A higher view

One of the most interesting things about life is how small things become, after success or growth.

Whenever I go to the house I grew up in, I wonder how it was able to hold so many memories and people. It just seems so small now.

When I resigned from my first paying job after University, I was amazed at how normal everyone there looked from the outside, including the bosses. Everyone just seemed so regular.

When I moved on from my first relationship, I could not explain the illusions that kept me transfixed. The world just looked different.

When I get promoted from a role, it becomes more obvious how limiting the range of my concerns were, and how limited the influence I actually had was. My interpretation of events become more sincere.

Why wait for success or growth to show you how small your world is, relative to the available possibilities?

Whatever you are currently experiencing is not the full story. It is a tiny part of the story. Understanding this, will help you delay judgment until you get new eyes from a higher view. There is always a higher view.

– Osasu Oviawe

Reality

Psalm 72:18
Blessed be the LORD, the God of Israel, who alone does wondrous things.

Homily:

When I read the above passage, I recalled some tweets recently shared by Editi Effiong, who is currently going through deep pain of loss.

“My dearest friend walked with me to get married. I
walked with him a few years later. We worked and
grew together. 18 years.

On Friday he comforted us. On Saturday, he lost his
wife and children. Everything that meant anything.

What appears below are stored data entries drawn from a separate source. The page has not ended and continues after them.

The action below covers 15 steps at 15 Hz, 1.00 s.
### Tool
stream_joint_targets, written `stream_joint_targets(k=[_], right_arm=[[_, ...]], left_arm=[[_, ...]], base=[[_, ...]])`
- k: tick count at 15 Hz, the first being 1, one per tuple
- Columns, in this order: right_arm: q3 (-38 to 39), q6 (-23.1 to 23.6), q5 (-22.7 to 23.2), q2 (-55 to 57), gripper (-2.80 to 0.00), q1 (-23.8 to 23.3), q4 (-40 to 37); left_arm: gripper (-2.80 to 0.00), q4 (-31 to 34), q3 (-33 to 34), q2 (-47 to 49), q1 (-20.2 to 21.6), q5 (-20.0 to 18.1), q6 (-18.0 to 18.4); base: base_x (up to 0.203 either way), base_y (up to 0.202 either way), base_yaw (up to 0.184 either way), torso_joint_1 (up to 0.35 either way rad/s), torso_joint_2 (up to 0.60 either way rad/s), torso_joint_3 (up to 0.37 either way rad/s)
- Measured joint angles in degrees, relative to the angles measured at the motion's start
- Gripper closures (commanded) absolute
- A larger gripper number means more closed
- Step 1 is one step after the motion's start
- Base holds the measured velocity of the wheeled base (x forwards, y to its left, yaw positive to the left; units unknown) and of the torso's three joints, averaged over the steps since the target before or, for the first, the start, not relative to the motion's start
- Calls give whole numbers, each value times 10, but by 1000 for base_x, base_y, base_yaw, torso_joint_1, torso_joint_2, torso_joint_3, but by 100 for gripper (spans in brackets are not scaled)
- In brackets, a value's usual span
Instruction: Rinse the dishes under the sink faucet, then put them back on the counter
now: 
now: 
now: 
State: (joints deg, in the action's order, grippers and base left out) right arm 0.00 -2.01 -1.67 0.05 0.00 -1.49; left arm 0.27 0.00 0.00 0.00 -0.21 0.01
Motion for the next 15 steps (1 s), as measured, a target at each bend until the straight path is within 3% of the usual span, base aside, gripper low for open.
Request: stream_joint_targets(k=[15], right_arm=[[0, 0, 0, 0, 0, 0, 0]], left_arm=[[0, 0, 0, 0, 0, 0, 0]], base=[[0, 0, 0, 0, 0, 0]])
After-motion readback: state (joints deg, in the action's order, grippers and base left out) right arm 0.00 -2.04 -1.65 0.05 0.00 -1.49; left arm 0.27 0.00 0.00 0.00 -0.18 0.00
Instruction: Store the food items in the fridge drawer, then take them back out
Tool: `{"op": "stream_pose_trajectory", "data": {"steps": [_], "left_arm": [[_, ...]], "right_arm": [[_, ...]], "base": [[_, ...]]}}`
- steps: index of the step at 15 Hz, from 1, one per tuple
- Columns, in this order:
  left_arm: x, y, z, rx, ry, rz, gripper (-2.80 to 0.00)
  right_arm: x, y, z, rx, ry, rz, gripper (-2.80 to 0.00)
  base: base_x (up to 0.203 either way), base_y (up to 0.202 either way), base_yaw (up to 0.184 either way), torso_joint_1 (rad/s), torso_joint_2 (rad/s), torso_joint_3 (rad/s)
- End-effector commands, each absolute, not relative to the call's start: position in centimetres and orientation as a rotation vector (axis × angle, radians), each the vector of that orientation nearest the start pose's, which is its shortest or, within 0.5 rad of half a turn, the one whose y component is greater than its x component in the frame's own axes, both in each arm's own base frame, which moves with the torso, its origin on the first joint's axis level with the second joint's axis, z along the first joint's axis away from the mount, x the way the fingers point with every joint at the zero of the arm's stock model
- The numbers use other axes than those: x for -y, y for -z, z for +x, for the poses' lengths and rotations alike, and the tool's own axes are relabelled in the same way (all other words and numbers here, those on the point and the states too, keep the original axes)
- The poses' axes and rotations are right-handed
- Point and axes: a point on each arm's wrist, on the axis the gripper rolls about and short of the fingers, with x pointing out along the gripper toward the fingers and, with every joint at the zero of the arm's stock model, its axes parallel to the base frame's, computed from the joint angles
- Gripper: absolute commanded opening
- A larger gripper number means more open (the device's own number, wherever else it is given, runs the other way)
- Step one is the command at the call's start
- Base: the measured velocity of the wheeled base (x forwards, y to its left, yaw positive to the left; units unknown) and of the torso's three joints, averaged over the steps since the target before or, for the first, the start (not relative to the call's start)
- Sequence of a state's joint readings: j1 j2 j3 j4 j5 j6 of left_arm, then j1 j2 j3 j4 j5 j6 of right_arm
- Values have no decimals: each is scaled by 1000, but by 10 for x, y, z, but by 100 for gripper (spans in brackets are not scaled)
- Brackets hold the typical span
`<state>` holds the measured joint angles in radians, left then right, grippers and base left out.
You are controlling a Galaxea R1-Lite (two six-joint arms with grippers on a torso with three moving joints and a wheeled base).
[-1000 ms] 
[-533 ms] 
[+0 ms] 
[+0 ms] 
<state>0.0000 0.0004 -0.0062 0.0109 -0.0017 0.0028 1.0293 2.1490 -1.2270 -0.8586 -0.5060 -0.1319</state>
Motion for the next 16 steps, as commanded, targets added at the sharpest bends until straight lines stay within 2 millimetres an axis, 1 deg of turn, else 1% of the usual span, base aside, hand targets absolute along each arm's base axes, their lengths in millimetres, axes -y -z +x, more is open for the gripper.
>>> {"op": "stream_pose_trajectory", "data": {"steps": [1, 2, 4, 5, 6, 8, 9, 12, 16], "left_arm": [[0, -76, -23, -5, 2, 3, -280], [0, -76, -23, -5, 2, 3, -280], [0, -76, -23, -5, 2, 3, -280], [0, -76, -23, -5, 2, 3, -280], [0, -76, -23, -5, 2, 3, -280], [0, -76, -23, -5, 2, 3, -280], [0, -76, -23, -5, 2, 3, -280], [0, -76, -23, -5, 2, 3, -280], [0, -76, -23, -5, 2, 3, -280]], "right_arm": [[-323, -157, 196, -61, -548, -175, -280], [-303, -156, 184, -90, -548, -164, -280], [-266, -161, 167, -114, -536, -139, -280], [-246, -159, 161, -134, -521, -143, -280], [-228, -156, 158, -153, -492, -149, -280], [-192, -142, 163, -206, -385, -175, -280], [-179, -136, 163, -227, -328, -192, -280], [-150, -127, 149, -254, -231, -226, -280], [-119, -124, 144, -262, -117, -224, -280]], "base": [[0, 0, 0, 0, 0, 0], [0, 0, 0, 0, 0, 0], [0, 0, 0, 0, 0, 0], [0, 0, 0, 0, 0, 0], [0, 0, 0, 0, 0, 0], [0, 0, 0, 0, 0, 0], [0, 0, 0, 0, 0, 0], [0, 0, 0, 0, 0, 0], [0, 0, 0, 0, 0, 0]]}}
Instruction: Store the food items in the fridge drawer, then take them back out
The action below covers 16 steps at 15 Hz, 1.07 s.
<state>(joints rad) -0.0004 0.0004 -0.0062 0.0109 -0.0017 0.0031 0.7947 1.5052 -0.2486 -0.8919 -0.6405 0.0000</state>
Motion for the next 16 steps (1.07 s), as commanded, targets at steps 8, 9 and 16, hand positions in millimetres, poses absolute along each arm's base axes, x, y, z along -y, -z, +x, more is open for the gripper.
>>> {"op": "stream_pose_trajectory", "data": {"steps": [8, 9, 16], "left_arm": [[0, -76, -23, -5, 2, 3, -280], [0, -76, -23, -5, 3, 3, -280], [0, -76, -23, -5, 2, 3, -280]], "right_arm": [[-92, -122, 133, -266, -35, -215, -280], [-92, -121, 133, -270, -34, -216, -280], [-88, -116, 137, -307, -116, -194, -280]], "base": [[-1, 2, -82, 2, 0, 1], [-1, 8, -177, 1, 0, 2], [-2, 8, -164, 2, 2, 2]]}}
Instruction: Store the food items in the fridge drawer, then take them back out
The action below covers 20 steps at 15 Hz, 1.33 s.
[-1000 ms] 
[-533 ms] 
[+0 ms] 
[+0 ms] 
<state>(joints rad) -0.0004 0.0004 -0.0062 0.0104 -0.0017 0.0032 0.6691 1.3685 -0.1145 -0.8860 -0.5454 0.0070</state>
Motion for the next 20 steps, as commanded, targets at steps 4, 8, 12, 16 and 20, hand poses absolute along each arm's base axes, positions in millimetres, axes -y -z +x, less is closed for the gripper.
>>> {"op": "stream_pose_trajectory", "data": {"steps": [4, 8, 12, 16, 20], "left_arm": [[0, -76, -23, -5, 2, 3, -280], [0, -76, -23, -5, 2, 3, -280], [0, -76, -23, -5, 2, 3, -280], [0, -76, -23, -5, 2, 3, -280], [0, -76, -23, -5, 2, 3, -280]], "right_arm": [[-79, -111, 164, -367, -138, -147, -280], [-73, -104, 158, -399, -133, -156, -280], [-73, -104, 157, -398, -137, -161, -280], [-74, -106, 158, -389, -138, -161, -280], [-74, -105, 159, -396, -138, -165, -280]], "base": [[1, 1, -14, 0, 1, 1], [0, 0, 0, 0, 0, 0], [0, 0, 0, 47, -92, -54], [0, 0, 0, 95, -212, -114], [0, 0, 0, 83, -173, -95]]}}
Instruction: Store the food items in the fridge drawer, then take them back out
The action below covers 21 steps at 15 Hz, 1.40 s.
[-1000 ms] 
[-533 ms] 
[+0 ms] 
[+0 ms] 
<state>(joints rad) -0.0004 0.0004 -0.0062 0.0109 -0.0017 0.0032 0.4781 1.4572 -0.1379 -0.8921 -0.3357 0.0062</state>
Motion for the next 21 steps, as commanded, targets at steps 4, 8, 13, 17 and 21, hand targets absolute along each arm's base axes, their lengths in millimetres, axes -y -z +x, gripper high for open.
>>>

Please keep the ones you love in prayers.

This morning, another dear friend loses her baby to
the same illness that took our Bibi.

And I prayed so much for that baby. I prayed so
hard.

I prayed so much.

I once thought we needed to be good, to be kind, to
love our neighbours, in hope for redemption, some
grace and kind safe keeping.

I have little faith left in these things today, and the
creator, our father in heaven, has not made it easy
to trust in him any longer.

My dear friend always prayed “Those who trust in
the Lord shall not be ashamed”. For 18 years, I
heard him pray this prayer.

He trusted the Lord on his day of adversity, but is
sat today, shamed beyond belief, broken beyond
recognition.

Please do not preach to me. I trusted God without
question, even on the day I put my child in the
ground. I never asked questions.

If God needs to wreck a man just to prove a point,
that’s plain wickedness and I am not here for that.”

I pray that God heals him and those he cares about, Amen.